- EXERCISE INSTRUCTIONS
Look through the records below, and whenever a line contains "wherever", copy it.

- DATASET CONTENT
※

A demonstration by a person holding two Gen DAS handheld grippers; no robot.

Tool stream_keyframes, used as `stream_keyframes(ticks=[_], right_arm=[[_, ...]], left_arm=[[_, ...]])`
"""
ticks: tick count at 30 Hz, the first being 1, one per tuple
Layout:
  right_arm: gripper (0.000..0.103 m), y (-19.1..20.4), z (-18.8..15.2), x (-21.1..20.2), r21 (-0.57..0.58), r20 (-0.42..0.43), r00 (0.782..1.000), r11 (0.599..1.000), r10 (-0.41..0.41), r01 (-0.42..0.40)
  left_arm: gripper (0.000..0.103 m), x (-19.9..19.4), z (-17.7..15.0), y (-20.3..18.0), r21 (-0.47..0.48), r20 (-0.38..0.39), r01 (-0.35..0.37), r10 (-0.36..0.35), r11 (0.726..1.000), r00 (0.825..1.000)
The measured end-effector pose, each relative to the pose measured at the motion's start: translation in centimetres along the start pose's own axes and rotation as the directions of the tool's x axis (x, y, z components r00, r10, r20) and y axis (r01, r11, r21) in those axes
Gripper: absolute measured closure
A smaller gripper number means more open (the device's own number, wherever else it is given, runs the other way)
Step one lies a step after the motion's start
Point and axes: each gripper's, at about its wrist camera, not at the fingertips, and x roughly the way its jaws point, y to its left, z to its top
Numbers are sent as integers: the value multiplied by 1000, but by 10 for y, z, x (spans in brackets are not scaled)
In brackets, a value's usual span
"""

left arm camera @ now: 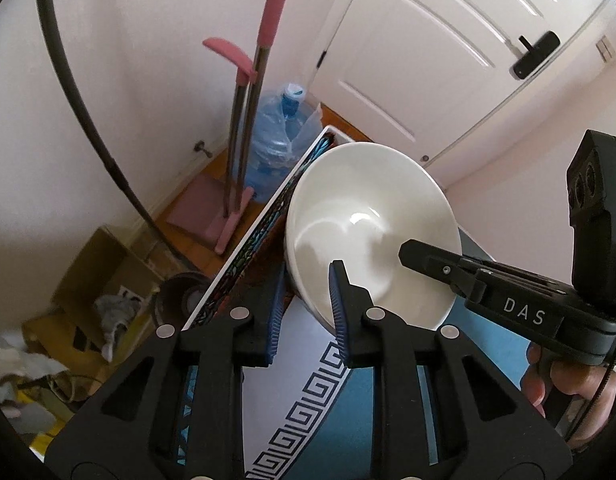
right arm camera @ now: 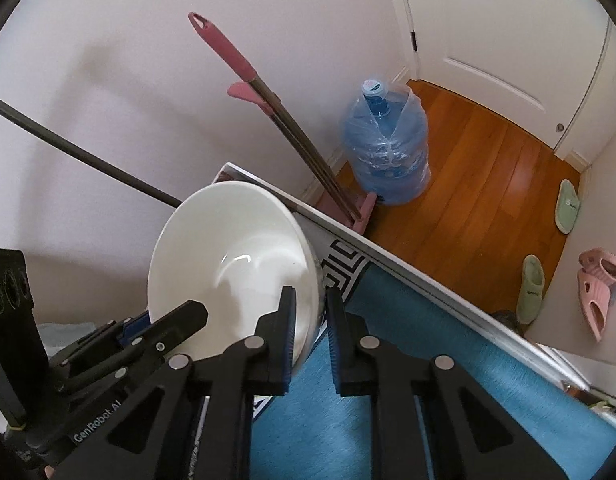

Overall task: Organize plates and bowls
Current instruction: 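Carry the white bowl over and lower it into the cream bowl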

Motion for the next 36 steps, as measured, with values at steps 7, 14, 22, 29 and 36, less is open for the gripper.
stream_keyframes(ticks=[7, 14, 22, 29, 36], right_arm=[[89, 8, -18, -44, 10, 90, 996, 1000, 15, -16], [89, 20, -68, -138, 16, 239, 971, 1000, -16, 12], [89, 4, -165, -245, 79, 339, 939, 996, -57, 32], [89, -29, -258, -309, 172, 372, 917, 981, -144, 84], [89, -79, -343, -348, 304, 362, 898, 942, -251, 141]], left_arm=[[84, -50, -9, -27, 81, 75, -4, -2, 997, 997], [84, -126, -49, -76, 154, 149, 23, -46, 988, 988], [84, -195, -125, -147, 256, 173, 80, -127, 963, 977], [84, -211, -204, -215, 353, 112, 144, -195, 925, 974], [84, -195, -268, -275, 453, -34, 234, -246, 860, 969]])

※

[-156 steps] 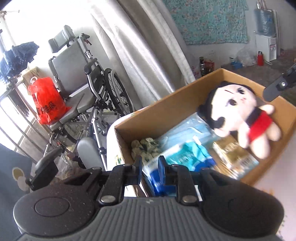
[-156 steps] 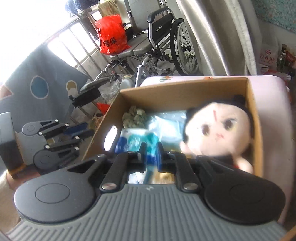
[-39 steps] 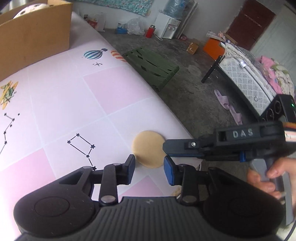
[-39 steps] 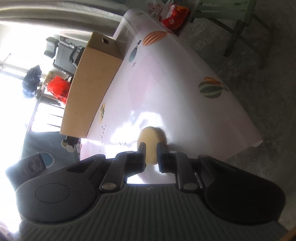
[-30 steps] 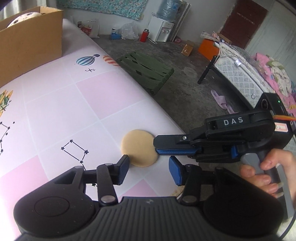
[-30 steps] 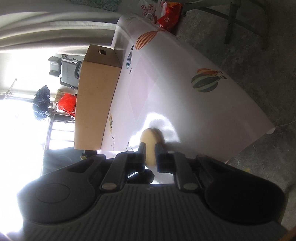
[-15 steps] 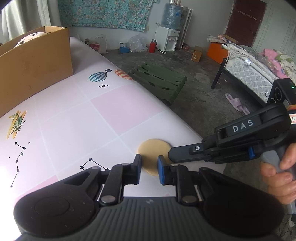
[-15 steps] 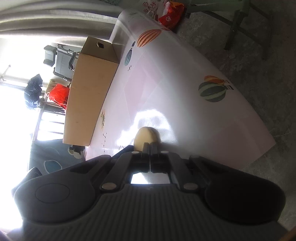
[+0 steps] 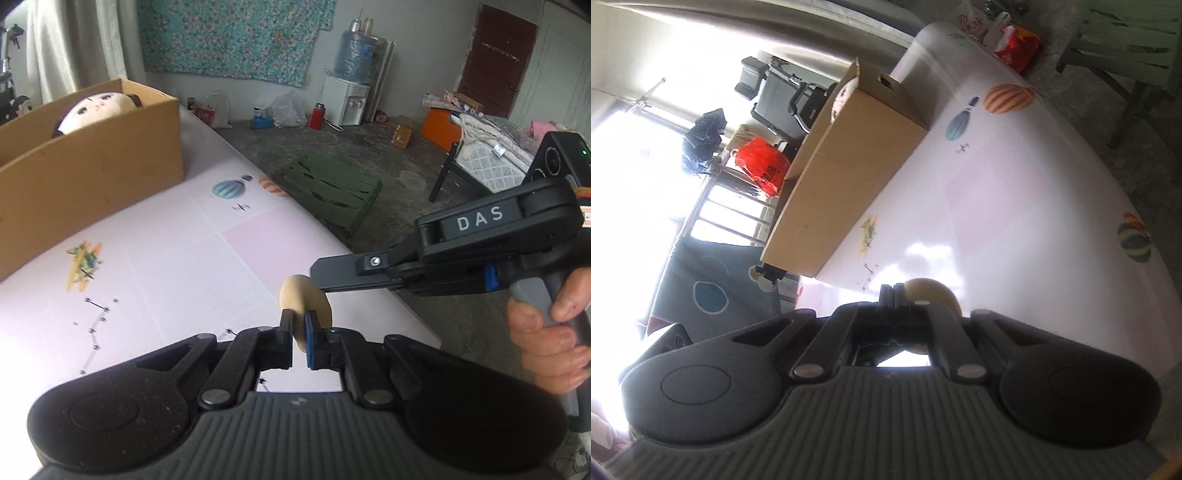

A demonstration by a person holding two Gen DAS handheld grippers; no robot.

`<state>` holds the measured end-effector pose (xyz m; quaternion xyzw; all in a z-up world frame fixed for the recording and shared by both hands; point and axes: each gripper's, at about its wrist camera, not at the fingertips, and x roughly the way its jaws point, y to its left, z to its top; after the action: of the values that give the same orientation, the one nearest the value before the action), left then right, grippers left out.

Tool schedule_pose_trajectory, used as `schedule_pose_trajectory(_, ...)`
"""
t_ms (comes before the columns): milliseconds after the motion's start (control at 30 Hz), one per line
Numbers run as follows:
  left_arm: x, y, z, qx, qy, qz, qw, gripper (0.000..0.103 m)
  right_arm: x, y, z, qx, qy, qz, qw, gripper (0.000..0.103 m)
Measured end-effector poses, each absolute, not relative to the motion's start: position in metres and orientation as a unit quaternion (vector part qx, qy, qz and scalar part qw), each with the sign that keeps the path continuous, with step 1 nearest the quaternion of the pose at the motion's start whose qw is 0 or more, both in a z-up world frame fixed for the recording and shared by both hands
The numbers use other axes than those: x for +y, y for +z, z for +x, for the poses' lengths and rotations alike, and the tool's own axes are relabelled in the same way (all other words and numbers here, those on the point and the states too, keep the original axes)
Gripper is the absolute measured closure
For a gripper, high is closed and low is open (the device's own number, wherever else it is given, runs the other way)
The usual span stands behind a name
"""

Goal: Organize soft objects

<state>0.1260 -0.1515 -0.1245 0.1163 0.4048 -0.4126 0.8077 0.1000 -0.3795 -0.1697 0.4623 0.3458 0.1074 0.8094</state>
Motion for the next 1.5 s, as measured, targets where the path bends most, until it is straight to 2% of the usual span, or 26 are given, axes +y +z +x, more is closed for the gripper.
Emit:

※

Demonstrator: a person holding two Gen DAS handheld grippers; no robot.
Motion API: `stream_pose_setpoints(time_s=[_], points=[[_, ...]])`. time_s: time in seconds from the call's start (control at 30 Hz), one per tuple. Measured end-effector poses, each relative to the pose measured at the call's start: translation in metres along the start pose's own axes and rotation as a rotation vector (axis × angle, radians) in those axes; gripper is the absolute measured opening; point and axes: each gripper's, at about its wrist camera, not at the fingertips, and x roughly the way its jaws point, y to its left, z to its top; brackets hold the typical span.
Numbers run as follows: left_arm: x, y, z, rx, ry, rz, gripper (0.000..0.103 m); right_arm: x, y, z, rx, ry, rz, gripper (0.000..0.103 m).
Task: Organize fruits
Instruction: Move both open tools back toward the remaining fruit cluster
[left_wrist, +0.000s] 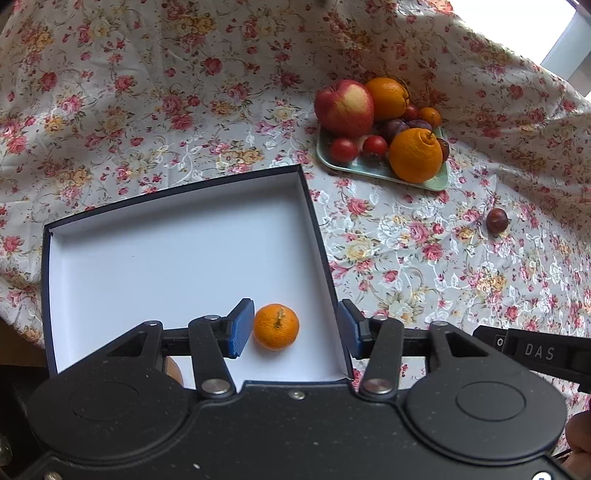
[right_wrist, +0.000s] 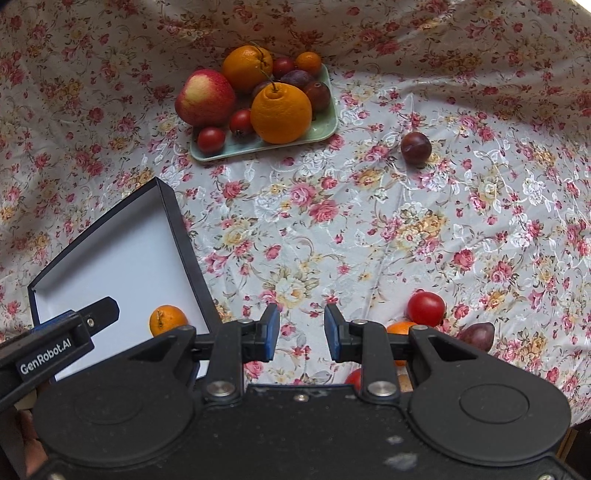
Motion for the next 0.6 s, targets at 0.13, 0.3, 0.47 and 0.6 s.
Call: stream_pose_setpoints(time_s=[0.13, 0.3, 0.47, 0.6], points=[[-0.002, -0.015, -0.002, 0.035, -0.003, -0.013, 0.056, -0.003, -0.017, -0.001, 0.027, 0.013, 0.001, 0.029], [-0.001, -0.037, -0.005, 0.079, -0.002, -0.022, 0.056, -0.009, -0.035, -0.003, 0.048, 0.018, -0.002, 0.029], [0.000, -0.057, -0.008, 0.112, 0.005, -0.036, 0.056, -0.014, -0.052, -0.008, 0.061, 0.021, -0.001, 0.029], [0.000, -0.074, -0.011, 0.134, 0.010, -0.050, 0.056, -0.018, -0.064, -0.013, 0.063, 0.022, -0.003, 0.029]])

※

- RESPONSE
A smaller gripper number means more open (the device's own number, wherever else it is given, runs the other way)
For a gripper, high is closed and low is open (the device's own number, wherever else it is given, runs the other way)

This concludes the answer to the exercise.